Stored entries:
□ □ □ □ □ □ □
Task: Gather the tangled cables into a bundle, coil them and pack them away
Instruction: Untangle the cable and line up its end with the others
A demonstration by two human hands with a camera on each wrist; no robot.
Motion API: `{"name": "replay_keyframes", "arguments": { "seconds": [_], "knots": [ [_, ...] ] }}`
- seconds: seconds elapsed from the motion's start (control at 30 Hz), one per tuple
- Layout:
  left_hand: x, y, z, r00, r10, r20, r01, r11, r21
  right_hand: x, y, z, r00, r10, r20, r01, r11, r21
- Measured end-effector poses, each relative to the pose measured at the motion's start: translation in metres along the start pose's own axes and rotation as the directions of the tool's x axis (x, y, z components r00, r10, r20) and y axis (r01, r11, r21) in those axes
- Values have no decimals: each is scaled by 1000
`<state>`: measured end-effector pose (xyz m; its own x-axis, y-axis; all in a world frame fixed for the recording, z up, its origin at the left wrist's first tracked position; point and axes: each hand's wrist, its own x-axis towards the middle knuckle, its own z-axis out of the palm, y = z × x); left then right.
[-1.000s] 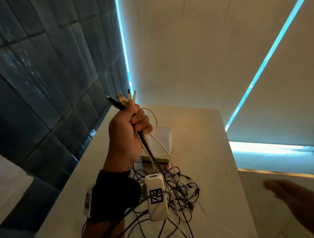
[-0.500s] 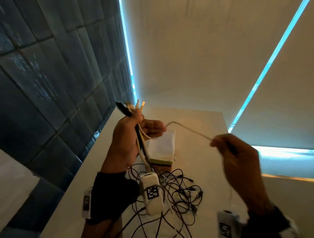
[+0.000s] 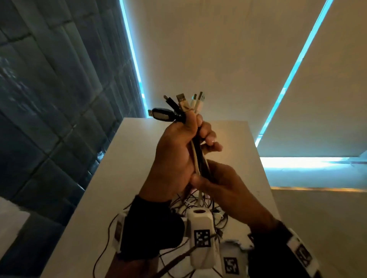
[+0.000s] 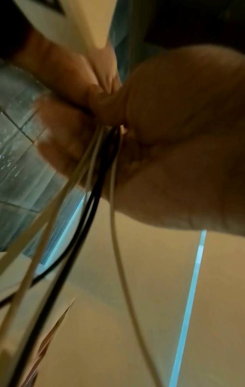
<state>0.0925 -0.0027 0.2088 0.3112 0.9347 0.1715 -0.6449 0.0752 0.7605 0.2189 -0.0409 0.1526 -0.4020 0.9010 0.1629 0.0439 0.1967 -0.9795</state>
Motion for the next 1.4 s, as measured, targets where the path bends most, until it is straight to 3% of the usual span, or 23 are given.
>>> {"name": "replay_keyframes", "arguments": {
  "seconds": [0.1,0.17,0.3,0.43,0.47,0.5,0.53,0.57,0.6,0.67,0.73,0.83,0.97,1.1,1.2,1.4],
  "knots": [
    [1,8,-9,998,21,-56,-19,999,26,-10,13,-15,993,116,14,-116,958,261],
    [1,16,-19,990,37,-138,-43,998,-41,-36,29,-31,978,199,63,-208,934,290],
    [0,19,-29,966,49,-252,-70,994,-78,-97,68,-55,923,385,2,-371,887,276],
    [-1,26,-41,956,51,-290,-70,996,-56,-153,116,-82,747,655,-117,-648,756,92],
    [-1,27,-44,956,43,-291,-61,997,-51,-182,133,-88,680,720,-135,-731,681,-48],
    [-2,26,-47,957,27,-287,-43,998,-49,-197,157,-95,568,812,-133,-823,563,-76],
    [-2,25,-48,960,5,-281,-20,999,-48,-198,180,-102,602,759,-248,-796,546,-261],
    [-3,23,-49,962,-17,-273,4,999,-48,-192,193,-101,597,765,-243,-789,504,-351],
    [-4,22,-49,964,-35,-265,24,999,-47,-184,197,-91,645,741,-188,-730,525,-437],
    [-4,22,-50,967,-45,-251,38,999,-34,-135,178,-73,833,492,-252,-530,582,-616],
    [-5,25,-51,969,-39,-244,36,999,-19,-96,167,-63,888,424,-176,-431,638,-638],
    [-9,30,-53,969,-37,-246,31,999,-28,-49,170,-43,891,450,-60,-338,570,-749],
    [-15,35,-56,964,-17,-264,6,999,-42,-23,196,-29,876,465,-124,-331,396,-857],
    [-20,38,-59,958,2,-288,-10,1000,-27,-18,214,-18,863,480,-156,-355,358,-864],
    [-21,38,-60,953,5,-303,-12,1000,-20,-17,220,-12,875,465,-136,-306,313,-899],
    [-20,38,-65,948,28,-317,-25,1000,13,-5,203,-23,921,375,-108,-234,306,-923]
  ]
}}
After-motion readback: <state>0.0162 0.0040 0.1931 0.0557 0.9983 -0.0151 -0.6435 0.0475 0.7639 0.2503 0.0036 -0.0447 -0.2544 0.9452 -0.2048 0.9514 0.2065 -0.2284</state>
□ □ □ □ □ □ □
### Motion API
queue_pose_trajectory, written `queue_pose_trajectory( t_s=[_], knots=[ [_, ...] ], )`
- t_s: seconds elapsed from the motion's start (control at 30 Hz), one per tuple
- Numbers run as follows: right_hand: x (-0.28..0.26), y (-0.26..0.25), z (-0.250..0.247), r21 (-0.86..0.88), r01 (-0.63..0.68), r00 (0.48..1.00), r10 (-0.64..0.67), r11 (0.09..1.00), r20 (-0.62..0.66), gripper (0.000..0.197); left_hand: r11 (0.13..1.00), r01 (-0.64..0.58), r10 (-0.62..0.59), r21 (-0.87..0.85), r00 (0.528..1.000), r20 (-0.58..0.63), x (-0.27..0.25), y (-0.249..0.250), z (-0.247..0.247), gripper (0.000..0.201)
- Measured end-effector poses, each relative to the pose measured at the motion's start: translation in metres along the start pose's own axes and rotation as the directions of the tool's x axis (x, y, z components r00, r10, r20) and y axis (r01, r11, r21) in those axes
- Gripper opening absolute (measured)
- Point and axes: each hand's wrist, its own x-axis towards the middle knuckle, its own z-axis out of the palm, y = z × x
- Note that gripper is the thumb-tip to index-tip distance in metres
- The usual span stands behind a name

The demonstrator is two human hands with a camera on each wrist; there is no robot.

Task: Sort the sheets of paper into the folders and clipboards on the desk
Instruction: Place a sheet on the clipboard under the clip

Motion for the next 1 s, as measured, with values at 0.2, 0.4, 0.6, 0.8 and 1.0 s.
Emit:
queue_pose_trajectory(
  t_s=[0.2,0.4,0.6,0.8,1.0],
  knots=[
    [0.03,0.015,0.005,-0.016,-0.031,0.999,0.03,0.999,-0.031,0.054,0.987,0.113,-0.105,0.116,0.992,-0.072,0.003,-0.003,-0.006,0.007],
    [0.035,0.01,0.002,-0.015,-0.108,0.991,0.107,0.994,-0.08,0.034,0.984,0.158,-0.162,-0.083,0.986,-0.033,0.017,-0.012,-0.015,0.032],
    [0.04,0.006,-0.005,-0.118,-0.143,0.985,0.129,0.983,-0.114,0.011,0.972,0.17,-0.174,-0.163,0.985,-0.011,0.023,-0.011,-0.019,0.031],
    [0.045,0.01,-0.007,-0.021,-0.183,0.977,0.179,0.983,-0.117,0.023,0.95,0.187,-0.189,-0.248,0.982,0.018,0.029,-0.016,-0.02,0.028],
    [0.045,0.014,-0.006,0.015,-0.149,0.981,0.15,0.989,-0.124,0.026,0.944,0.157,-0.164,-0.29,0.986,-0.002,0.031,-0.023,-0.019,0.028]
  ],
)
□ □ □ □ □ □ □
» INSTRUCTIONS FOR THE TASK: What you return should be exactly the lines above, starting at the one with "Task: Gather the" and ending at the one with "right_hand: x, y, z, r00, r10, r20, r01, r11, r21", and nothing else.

» RESULT OF THE EXERCISE:
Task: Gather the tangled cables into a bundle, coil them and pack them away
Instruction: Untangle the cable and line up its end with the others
A demonstration by two human hands with a camera on each wrist; no robot.
Motion API: `{"name": "replay_keyframes", "arguments": { "seconds": [_], "knots": [ [_, ...] ] }}`
- seconds: seconds elapsed from the motion's start (control at 30 Hz), one per tuple
- Layout:
  left_hand: x, y, z, r00, r10, r20, r01, r11, r21
  right_hand: x, y, z, r00, r10, r20, r01, r11, r21

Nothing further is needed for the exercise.